EXERCISE GOAL: With every picture left out, give the data below back exactly.

<<<<

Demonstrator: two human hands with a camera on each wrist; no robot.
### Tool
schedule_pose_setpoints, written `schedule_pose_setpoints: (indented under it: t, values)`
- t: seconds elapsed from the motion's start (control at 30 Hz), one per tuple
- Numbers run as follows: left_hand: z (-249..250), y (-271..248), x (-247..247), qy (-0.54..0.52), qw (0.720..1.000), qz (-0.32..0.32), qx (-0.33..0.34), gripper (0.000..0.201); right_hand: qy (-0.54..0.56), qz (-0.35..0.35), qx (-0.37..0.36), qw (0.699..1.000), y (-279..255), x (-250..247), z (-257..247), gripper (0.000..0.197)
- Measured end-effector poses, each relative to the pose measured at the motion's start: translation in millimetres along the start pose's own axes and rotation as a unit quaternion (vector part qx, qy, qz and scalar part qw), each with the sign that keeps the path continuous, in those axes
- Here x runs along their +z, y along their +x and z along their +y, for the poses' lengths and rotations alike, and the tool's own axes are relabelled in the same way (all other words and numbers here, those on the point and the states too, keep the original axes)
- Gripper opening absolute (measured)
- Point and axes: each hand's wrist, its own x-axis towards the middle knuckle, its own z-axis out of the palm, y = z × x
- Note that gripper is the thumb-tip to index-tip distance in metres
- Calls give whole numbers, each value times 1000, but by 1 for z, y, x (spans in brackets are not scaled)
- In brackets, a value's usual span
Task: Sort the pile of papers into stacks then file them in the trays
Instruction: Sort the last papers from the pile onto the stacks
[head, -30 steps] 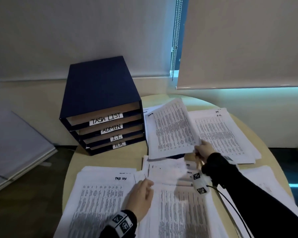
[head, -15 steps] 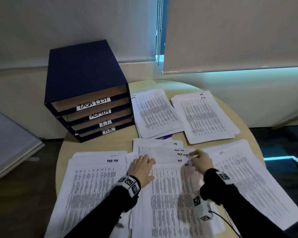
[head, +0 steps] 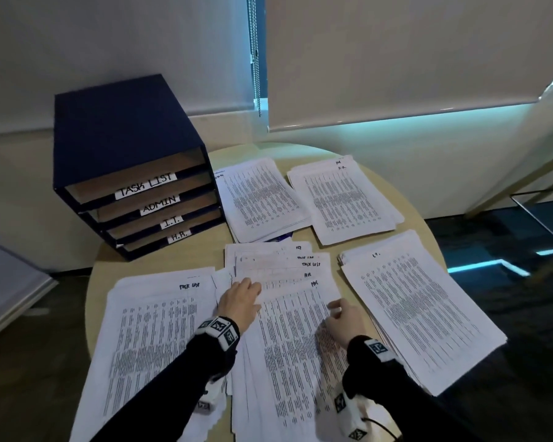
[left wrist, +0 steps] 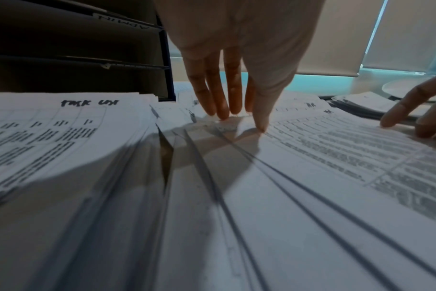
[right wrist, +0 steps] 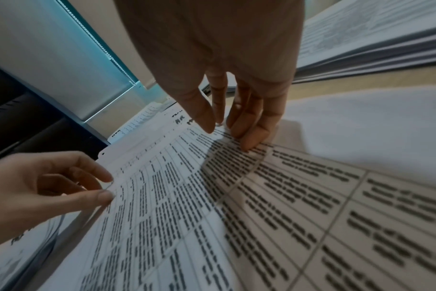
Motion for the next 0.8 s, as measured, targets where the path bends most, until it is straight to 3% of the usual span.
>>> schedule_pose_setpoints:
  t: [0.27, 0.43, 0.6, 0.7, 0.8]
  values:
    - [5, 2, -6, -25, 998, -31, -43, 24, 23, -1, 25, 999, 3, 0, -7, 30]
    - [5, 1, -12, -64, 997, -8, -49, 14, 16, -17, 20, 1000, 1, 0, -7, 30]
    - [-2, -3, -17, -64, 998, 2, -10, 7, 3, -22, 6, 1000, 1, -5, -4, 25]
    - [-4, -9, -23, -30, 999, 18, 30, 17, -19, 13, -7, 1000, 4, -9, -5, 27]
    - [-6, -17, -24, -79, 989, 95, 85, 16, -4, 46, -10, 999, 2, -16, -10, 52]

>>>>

ANSWER TO THIS EXERCISE:
Demonstrator: two human hands with a camera on each wrist; no robot.
### Tool
schedule_pose_setpoints, written `schedule_pose_setpoints: (indented under it: t, values)`
- t: seconds elapsed from the motion's start (control at 30 Hz), one per tuple
- Numbers run as follows: left_hand: z (-249..250), y (-271..248), x (-247..247), qy (-0.54..0.52), qw (0.720..1.000), qz (-0.32..0.32), qx (-0.33..0.34), gripper (0.000..0.201); right_hand: qy (-0.54..0.56), qz (-0.35..0.35), qx (-0.37..0.36), qw (0.699..1.000), y (-279..255), x (-250..247), z (-257..247), gripper (0.000..0.197)
- Measured end-effector poses, each relative to the pose measured at the motion's start: translation in millimetres along the start pose's own axes and rotation as a unit quaternion (vector part qx, qy, qz and scalar part qw), each with the sign that keeps the path continuous, in those axes
- Here x runs along their +z, y along their +x and z along their +y, for the poses' lengths and rotations alike, and the tool's own axes are relabelled in the same way (all other words and numbers here, those on the point and the states too, keep the original axes)
- Gripper opening absolute (measured)
- Point and axes: each hand's wrist, its own x-axis towards the middle knuckle, its own z-axis out of the palm, y = z × x
- Note that gripper is the thumb-tip to index-tip distance in metres
- Calls give whole numbers, each value times 1000, but by 1 for z, y, x (spans in brackets are not scaled)
- In brackets, a value's usual span
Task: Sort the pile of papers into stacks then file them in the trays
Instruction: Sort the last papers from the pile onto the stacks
[head, -30 steps] 
[head, -15 steps] 
[head, +0 steps] 
[left wrist, +0 steps] 
[right wrist, +0 steps] 
Motion for the next 0.8 s, as measured, targets where the path bends most, until it is straight to 3% of the usual span.
>>> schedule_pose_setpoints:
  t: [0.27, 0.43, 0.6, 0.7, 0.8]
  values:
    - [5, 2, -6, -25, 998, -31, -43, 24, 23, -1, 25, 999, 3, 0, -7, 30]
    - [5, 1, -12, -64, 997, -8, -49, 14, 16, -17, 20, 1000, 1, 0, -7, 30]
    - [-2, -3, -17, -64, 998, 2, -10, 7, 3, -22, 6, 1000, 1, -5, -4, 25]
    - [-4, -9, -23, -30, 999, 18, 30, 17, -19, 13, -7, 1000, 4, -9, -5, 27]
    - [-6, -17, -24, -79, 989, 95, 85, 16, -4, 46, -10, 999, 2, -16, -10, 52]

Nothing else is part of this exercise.